出来る事なら…もう、ルルーシュに関わるなと云いたい気持ちを必死に抑えていた。
「ご無沙汰しています…シュナイゼルさん…」
そこに立っていたのは…シュナイゼルとしては常に義妹のルルーシュに見えない涙を流させている張本人…と云う認識である、枢木スザクが立っていた。
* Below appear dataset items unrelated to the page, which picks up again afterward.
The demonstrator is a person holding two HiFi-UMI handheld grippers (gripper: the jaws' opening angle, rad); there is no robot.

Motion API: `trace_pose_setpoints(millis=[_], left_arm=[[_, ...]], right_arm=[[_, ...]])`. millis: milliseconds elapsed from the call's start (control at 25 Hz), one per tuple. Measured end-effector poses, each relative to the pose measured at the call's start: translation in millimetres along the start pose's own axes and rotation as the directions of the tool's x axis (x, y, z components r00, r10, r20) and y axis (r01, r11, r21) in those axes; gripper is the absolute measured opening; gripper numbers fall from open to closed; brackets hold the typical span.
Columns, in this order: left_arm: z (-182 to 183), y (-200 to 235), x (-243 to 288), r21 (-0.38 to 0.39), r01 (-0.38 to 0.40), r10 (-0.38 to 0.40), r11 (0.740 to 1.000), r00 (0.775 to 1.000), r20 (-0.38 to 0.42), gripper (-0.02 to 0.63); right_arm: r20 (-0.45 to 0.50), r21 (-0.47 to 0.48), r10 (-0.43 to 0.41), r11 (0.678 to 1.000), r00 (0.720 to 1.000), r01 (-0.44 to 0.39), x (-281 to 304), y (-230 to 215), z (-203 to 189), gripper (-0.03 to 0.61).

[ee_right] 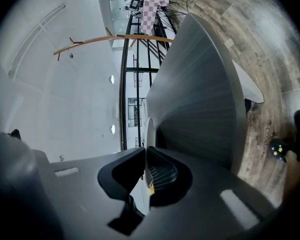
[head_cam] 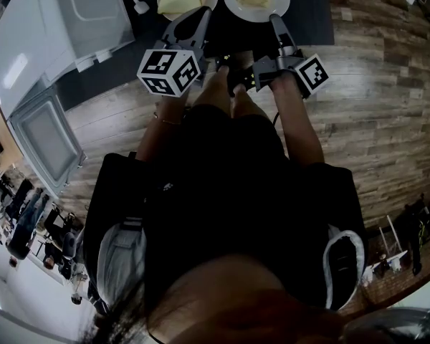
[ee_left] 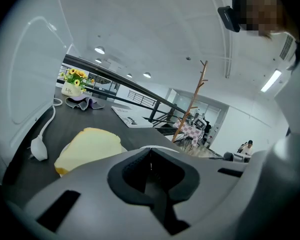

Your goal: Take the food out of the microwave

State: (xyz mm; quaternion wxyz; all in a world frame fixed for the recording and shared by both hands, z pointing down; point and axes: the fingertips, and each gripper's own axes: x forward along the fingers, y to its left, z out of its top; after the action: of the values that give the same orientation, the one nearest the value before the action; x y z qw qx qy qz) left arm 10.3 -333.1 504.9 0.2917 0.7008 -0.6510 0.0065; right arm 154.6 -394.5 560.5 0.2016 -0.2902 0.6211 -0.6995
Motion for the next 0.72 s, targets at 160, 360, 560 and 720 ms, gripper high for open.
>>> trace_pose_setpoints(millis=[160, 360, 560, 720], left_arm=[[0.0, -1.2, 2.3, -0.001, 0.008, -0.008, 1.0, 1.0, -0.003, 0.006], [1.0, 1.9, 3.2, 0.002, 0.007, -0.007, 1.0, 1.0, -0.007, 0.006], [1.2, 2.0, 4.2, 0.002, 0.012, -0.012, 1.0, 1.0, -0.009, 0.006], [2.6, 2.9, 4.9, 0.004, 0.012, -0.012, 1.0, 1.0, -0.009, 0.006]], right_arm=[[0.003, -0.014, -0.02, 1.0, 1.0, 0.02, 1.9, -2.4, -0.4, 0.011], [-0.004, -0.087, -0.06, 0.994, 0.998, 0.059, 6.4, -3.5, -0.1, 0.011], [-0.003, -0.085, -0.059, 0.995, 0.998, 0.059, 11.8, -4.2, -1.7, 0.011], [-0.005, -0.091, -0.073, 0.993, 0.997, 0.073, 12.4, -5.5, -2.7, 0.011]])
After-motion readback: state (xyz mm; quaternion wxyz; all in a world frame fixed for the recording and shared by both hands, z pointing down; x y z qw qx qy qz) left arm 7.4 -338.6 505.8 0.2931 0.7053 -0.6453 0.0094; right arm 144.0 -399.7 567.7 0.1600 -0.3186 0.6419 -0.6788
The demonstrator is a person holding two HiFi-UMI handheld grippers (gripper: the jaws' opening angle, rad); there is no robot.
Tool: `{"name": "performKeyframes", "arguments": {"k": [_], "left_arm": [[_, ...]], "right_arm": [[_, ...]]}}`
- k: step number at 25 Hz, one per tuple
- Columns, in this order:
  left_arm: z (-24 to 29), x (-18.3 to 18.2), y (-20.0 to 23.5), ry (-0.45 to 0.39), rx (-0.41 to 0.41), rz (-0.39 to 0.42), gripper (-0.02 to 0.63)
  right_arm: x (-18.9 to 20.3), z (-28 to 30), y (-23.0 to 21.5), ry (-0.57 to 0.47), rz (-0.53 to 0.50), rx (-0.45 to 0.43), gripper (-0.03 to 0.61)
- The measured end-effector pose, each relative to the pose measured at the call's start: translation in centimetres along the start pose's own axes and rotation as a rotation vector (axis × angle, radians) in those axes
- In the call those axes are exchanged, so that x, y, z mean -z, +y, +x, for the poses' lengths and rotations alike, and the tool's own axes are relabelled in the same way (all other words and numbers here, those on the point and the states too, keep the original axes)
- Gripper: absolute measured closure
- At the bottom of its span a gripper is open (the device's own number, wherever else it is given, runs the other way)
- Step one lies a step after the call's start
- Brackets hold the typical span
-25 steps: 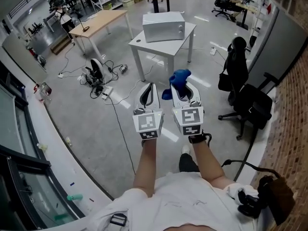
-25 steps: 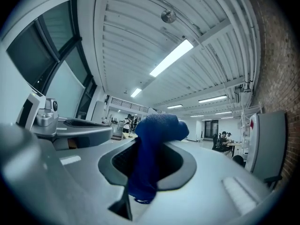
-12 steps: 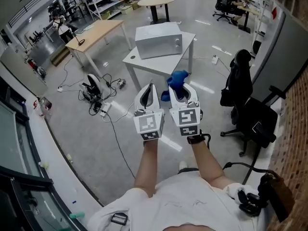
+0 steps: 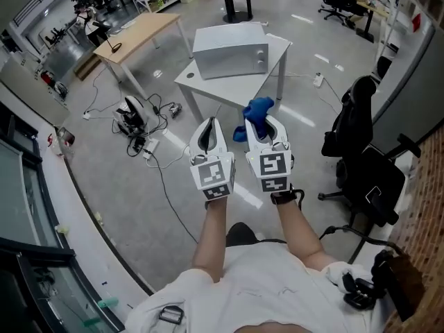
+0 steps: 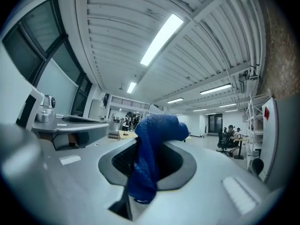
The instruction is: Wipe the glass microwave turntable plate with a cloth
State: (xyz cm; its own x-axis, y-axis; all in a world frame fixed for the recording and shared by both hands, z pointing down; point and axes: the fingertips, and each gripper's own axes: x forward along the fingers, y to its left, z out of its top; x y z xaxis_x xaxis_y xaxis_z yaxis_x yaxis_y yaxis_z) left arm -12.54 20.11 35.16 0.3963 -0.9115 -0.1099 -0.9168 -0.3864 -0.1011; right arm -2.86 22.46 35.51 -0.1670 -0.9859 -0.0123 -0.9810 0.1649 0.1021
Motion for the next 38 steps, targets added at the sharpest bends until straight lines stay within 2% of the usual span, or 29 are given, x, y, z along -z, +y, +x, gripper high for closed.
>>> {"name": "performKeyframes", "arguments": {"k": [8,13,21,28,38], "left_arm": [[6.3,1.0,0.3,0.007,0.035,0.014,0.614],[12.6,1.7,1.0,-0.009,0.057,0.005,0.614],[23.2,1.2,4.8,-0.047,0.097,-0.014,0.614],[29.9,2.6,9.2,-0.047,0.107,-0.031,0.614],[37.7,5.6,10.0,-0.009,0.126,-0.01,0.614]], "right_arm": [[0.7,5.7,-1.6,0.001,0.003,-0.018,0.492],[1.2,11.1,-4.7,0.007,0.001,0.015,0.492],[-0.8,22.0,-7.1,-0.019,-0.012,0.043,0.492],[-2.4,28.9,-6.0,-0.126,-0.01,-0.075,0.486],[0.0,36.2,-10.8,-0.124,0.014,-0.054,0.492]]}}
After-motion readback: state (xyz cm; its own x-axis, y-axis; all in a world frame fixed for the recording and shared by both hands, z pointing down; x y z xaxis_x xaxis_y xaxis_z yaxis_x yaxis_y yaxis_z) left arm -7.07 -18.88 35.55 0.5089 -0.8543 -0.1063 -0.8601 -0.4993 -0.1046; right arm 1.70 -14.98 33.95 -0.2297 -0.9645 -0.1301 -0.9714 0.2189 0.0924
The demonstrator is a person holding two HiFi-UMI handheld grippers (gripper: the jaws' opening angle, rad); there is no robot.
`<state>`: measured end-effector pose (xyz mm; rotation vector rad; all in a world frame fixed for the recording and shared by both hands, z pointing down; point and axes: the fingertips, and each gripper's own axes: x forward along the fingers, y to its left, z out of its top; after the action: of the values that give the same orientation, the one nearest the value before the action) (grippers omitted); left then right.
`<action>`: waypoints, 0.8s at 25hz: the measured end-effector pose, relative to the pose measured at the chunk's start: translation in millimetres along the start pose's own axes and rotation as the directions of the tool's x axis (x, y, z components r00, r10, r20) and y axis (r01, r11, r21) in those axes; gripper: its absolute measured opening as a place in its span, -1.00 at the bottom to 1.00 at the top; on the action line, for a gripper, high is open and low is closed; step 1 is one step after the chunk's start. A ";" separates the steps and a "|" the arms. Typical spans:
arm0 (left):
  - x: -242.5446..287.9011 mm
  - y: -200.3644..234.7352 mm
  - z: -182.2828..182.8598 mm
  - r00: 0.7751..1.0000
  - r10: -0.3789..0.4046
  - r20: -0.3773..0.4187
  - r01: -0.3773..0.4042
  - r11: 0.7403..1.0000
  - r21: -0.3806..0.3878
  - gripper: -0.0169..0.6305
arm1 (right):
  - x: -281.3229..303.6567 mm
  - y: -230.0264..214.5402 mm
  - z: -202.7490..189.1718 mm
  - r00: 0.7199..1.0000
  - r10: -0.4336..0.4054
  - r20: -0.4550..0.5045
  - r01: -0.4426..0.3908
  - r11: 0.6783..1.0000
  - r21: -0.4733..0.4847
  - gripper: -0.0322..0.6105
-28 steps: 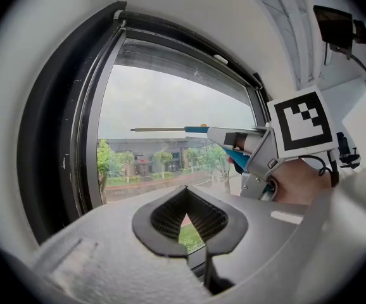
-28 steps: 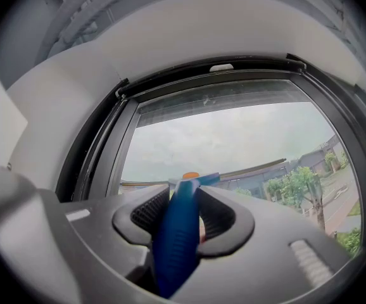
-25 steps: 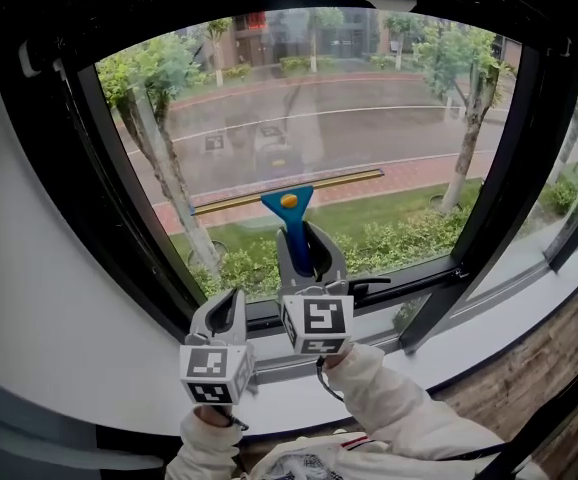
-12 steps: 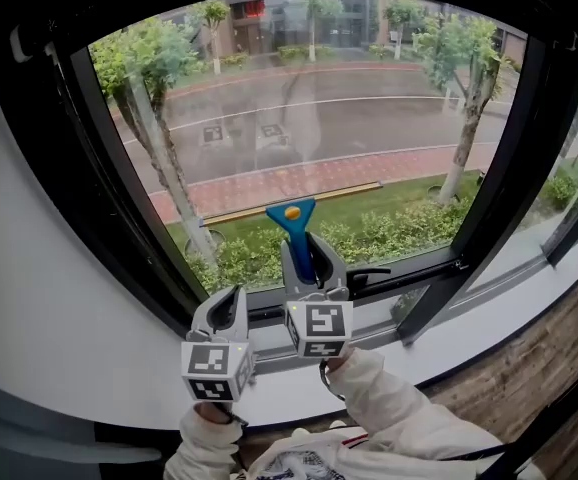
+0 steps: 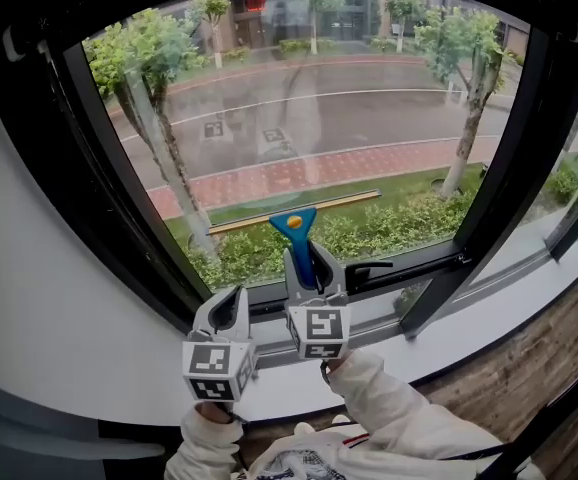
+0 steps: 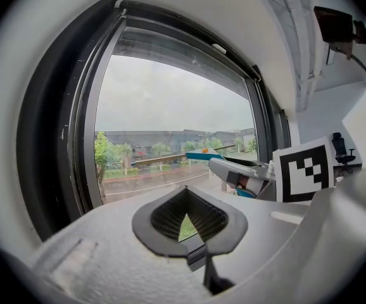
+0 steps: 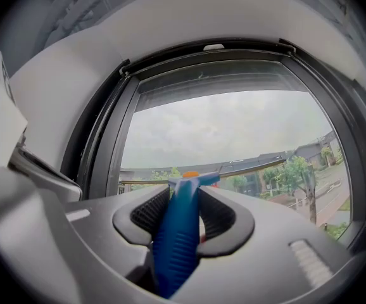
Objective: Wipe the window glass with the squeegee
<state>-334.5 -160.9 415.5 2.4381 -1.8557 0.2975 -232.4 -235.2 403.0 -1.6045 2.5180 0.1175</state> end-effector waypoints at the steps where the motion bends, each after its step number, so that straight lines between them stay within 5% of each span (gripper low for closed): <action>1: -0.5 -0.4 0.6 1.000 0.001 0.000 -0.001 1.000 -0.002 -0.95 | -0.5 0.0 -3.2 1.000 0.000 0.000 0.000 1.000 -0.003 -0.45; 20: -4.0 0.1 -17.0 0.999 -0.011 -0.033 0.011 1.000 -0.003 -0.95 | -10.8 -0.8 -76.2 0.994 -0.026 -0.106 0.024 1.000 -0.018 -0.45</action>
<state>-337.6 -154.3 431.4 2.4260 -1.8278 0.3322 -233.8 -237.2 479.9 -1.6911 2.5808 0.0510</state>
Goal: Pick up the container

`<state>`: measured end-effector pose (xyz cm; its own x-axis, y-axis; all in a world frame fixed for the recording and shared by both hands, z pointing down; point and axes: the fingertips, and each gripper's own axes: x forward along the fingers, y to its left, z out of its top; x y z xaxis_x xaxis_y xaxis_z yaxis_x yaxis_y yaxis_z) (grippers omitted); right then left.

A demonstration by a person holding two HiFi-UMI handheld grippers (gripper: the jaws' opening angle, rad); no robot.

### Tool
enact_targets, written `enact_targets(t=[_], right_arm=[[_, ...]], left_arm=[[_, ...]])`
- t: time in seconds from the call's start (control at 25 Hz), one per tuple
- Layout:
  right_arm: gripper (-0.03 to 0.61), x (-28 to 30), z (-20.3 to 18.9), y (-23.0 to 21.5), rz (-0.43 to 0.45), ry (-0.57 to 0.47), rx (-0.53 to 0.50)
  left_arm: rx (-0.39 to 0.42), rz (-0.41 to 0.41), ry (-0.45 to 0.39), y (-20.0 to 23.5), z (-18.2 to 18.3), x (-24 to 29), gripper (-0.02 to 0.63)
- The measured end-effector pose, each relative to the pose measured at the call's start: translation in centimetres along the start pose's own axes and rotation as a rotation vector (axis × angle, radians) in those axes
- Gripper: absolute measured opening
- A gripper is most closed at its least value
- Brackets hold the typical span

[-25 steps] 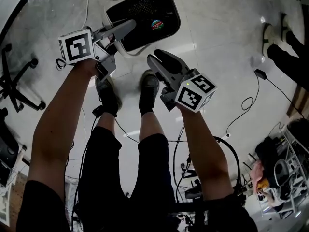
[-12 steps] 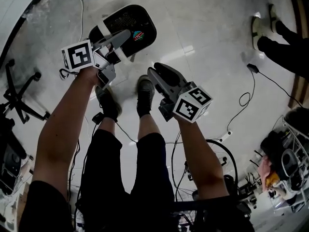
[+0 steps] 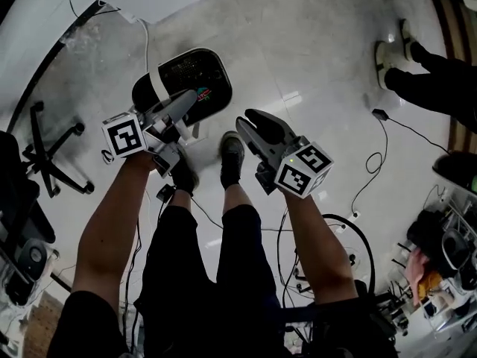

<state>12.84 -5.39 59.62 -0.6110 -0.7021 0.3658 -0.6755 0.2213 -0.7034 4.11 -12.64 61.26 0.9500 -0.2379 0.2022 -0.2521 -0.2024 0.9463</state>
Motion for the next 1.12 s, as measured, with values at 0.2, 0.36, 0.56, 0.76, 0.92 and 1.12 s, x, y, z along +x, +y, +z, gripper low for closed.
enact_targets(t=[0.2,0.36,0.56,0.76,0.92,1.12], right_arm=[[0.091,-0.9,3.1,4.3,-0.075,-0.013,-0.095],[0.056,-1.9,6.4,7.6,-0.062,-0.024,-0.102],[0.044,-3.6,10.4,13.5,-0.034,-0.037,-0.143],[0.041,-4.7,13.9,17.1,-0.037,-0.037,-0.183],[0.037,-5.9,16.9,21.0,-0.022,-0.081,-0.2],[0.032,-6.8,20.7,25.5,-0.009,-0.096,-0.243]], left_arm=[[0.02,-0.063,-0.033,-6.1,1.0,-4.4,0.011],[0.015,-0.06,-0.035,-9.9,1.0,-6.0,0.011],[-0.014,-0.076,-0.102,-15.6,1.3,-8.6,0.011],[0.042,-0.051,-0.107,-20.8,2.8,-10.5,0.011],[0.07,-0.059,-0.115,-25.3,3.6,-12.9,0.011],[0.094,-0.099,-0.134,-31.1,4.3,-15.2,0.011]])
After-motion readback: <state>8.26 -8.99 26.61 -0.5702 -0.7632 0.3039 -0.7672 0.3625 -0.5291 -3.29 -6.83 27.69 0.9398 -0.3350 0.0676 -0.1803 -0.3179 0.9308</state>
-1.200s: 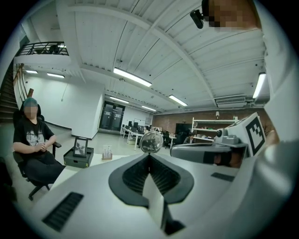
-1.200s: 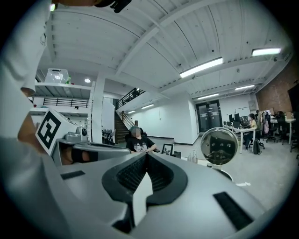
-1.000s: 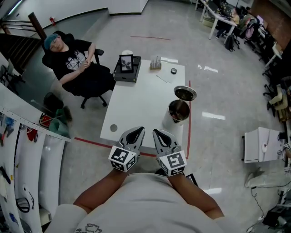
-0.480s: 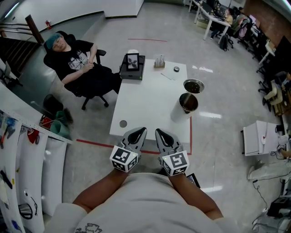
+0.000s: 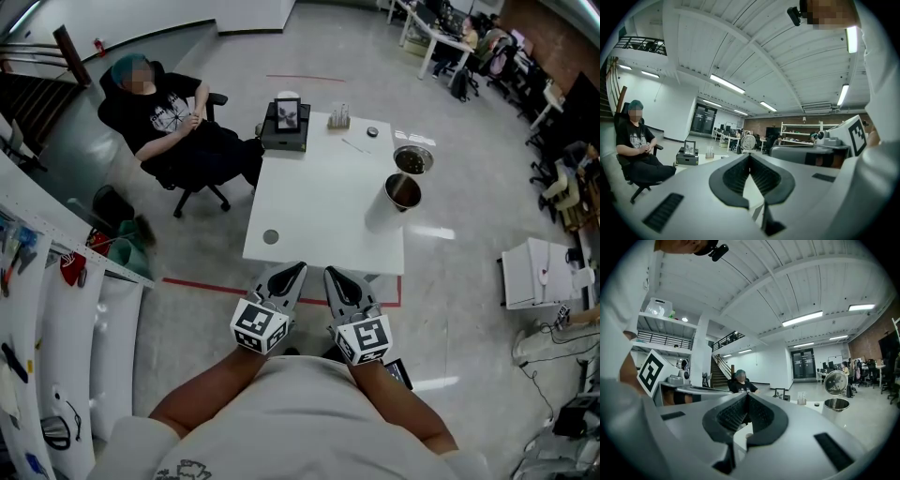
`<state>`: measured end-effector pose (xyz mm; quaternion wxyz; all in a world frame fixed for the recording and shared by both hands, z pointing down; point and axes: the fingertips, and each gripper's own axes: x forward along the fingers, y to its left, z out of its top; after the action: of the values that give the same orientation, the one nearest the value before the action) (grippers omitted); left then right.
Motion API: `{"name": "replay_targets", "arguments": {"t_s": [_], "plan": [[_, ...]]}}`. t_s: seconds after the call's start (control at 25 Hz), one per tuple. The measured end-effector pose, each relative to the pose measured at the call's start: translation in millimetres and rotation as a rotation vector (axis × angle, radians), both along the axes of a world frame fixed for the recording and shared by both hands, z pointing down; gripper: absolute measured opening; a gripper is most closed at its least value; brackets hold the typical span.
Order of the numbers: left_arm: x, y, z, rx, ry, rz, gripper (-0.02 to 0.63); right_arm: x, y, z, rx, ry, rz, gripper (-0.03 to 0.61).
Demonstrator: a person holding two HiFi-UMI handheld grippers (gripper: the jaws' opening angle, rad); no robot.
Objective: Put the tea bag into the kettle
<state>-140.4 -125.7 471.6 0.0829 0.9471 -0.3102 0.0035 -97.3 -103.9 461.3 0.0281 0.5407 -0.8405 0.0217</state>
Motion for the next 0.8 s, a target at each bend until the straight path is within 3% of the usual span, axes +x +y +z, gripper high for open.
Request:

「スザクくん…一体何の用だ?ルルーシュには出来るだけ会わないでほしいのだが?」
シュナイゼルはあからさまにスザクに対して嫌悪を向ける。
しかし、スザクの方はそれは当たり前の事として受け止めている。
「ルルーシュに会いに来たわけじゃないんです…。ただ…シュナイゼルさんには…お話ししておいた方がいいと思いまして…」
シュナイゼルはスザクのその言葉にぴくっと眉を動かした。
恐らく…ルルーシュが倒れた時の話だろうと…直感的にそう思う。
「解った…立ち話も何だから…」
そう云って、シュナイゼルはスザクを自分の車へと促した。
スザクも素直にそれに従い、病院からほど近いカフェへと入って行った。
「で…話とは…?」
シュナイゼルは運ばれてきたコーヒーを一口口にしながらストレートに尋ねた。
「はい…ルルーシュが倒れた時…俺がルルーシュを保健室に運んだんです。本当に…歩けるような状態ではなかったし、振動でも恐らくは辛かったであろう状態でしたから…」
スザクは前置き話として、ルルーシュを運んだ事をシュナイゼルに報告する。
そして…保健室での出来事を…事細かに説明した。
全ての説明をし終えると、シュナイゼルは信じられない…と言わんばかりの表情をスザクに見せている。
「ルルーシュの…記憶が戻っている…と…?」
「いえ…そこまでは解りません…。しかし…ルルーシュが俺の腕を掴んで、その一言を告げたのは…事実ですし、彼女が今、どんな状態なのか…良く解りませんが…。ルルーシュが先日、俺にブリタニアに渡るという話をして間もなくの話なので…ちょっと気になりまして…」
シュナイゼルはそのスザクの説明に驚愕する。
ルルーシュの仲の良いカレンやシャーリーにまだ告げていない事を…スザクは知っていたのだ…。
しかも、ルルーシュの口から聞いたという。
「君は…もうルルーシュに近づかないでくれ…。これ以上…ルルーシュが君の事で傷つく姿を見るのは…嫌なんだ…。何の為にジノやユーフェミア嬢をルルーシュから遠ざけようとしたと思っているんだ…」
シュナイゼルの苦悩に満ちたその言葉に…スザクは下を向いて黙っている事しか出来なかった。